All of the data that follows is to be written out exactly, with images excluded.

> **SUPPLIED DATA**:
=== Begin Enclosure ===

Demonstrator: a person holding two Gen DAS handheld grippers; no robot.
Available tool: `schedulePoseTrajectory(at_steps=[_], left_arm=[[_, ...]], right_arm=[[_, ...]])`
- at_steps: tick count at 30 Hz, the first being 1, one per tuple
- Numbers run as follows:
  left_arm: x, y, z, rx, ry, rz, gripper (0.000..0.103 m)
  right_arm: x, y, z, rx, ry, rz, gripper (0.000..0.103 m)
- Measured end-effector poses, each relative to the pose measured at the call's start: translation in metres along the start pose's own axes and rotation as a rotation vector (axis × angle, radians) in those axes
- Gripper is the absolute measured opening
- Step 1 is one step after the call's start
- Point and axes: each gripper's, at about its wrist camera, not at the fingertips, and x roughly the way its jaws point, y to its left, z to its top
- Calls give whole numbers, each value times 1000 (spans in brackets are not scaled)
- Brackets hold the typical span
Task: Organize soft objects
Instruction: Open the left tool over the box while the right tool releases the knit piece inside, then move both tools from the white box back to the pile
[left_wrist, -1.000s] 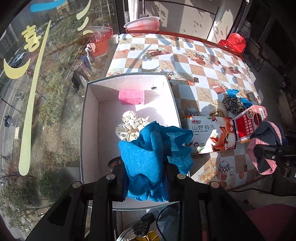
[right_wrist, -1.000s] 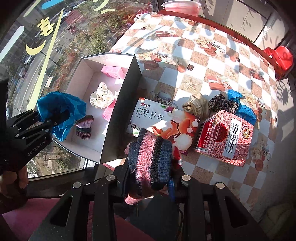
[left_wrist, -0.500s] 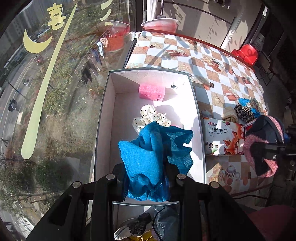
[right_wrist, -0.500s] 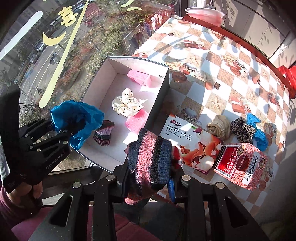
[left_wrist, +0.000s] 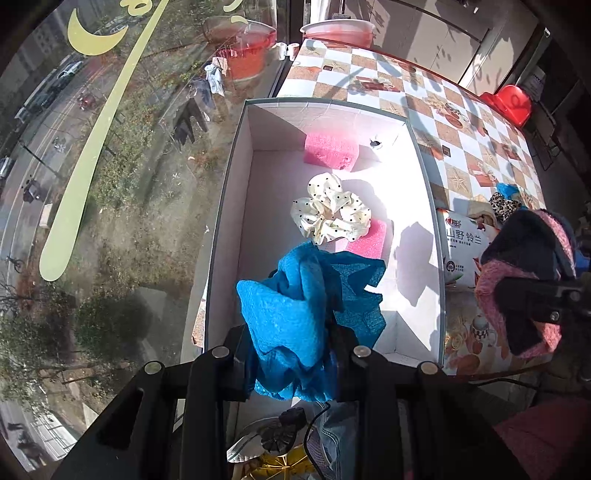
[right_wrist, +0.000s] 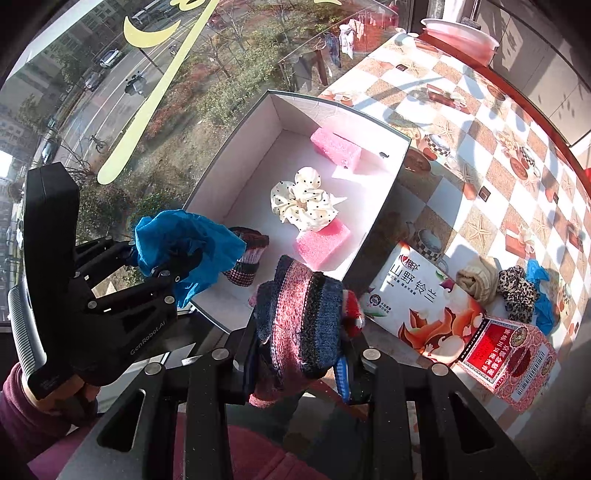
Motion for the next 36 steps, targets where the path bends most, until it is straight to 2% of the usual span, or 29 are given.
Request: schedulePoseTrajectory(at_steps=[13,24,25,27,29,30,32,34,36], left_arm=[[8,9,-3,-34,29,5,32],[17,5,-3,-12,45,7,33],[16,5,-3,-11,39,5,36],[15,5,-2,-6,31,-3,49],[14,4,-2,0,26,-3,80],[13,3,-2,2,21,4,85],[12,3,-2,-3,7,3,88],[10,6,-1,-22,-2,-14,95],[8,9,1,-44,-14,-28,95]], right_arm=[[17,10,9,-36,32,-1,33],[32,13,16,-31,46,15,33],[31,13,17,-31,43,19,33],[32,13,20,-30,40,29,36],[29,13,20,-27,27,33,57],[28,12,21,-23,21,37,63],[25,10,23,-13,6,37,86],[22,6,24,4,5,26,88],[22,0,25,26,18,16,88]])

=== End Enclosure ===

> **THE COMPLETED TASK**:
Demonstrator: a person holding two Gen DAS handheld grippers; no robot.
Available tool: `schedulePoseTrajectory(at_steps=[_], left_arm=[[_, ...]], right_arm=[[_, ...]])`
- at_steps: tick count at 30 Hz, the first being 1, one per tuple
- Numbers run as follows:
  left_arm: x, y, z, rx, ry, rz, gripper (0.000..0.103 m)
  right_arm: x, y, z, rx, ry, rz, gripper (0.000..0.103 m)
- Measured end-effector poses, each relative to the pose measured at the call's start: translation in metres along the start pose's own axes and rotation as a rotation vector (axis × angle, radians) in those axes
- Gripper is the absolute measured opening
- Step 1 is one step after the call's start
- Point and axes: each gripper's, at about its wrist camera, not at the fingertips, and x roughly the way its jaws point, y to its left, z to its top
- Calls give whole numbers, each value times 1000 (spans in brackets are not scaled)
- Brackets hold the typical span
Task: Organize soft objects
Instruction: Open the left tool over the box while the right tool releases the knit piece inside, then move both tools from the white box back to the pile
[left_wrist, -1.000s] 
[right_wrist, -1.000s] 
[left_wrist, -0.500s] 
[right_wrist, -0.500s] 
[left_wrist, +0.000s] 
[right_wrist, +0.000s] 
Motion for the next 36 steps, targets where the path bends most, until it is straight to 2% of the usual span, or 29 are given.
Request: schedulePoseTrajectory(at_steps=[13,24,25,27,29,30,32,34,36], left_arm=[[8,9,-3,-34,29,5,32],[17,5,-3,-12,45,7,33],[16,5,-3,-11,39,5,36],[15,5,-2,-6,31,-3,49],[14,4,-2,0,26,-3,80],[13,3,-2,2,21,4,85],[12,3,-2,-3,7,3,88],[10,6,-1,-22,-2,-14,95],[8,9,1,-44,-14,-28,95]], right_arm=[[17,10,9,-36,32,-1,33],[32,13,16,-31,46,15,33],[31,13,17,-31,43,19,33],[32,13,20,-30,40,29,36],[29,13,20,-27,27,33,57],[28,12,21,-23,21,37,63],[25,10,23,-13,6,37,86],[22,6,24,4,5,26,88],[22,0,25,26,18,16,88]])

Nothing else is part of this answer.